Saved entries
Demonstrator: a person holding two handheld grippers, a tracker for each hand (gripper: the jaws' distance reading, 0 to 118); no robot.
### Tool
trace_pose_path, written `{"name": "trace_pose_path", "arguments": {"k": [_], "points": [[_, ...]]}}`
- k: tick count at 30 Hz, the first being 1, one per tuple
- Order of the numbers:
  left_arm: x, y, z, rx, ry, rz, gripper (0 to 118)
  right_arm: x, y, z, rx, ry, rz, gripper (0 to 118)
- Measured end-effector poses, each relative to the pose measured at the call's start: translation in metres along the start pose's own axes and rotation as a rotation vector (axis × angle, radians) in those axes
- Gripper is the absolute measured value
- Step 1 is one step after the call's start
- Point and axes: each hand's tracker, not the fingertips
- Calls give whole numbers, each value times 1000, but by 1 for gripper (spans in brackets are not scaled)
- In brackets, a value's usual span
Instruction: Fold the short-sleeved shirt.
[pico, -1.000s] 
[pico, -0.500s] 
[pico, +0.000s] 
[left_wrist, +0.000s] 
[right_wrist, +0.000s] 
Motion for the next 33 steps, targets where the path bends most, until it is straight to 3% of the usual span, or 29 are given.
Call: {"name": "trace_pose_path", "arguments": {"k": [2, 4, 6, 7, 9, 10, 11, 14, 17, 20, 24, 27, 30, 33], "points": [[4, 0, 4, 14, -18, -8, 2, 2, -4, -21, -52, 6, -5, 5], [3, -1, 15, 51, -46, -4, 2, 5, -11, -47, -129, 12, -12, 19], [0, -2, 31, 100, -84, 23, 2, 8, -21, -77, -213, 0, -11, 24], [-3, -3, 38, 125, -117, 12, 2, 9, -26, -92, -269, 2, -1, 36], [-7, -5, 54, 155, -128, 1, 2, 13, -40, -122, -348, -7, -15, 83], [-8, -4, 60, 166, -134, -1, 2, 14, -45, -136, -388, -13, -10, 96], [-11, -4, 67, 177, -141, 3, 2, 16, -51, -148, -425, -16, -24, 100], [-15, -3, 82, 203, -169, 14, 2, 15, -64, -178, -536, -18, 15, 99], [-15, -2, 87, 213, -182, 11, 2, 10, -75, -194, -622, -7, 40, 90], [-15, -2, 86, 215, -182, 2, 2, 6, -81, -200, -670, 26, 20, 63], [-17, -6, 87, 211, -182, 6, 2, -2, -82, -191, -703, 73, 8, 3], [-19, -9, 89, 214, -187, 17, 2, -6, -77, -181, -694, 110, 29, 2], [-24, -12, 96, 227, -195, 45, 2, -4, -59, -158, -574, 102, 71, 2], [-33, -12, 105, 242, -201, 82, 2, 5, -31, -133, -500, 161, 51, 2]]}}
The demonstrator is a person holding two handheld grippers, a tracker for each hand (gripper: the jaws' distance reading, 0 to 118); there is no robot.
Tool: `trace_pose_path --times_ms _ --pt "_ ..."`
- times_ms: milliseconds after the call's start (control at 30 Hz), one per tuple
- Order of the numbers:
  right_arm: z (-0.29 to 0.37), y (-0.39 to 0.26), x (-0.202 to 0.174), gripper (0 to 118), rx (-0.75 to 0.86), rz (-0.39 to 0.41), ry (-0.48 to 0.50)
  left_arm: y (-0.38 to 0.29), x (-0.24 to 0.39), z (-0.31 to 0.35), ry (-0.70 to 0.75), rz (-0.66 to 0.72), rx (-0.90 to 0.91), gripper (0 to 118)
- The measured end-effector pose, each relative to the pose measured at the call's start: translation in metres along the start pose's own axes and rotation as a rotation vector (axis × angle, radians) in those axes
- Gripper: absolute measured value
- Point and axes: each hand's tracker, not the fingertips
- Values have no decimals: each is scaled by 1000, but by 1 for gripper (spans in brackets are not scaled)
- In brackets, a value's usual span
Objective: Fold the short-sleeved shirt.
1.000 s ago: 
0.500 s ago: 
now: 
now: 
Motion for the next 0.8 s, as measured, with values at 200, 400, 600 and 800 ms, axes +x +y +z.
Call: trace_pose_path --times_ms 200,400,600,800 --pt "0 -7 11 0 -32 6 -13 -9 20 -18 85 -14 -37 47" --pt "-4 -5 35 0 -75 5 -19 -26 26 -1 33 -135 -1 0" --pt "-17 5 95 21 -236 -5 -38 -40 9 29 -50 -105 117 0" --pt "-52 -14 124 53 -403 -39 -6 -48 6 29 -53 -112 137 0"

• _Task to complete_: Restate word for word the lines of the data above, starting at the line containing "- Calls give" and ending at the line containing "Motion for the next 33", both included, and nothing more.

• _Reply to the exercise_:
- Calls give whole numbers, each value times 1000, but by 1 for gripper (spans in brackets are not scaled)
- In brackets, a value's usual span
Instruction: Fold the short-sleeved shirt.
[pico, -1.000s] 
[pico, -0.500s] 
[pico, +0.000s] 
[left_wrist, +0.000s] 
[right_wrist, +0.000s] 
Motion for the next 33 steps, targets where the path bends most, until it is straight to 3% of the usual span, or 29 are given.

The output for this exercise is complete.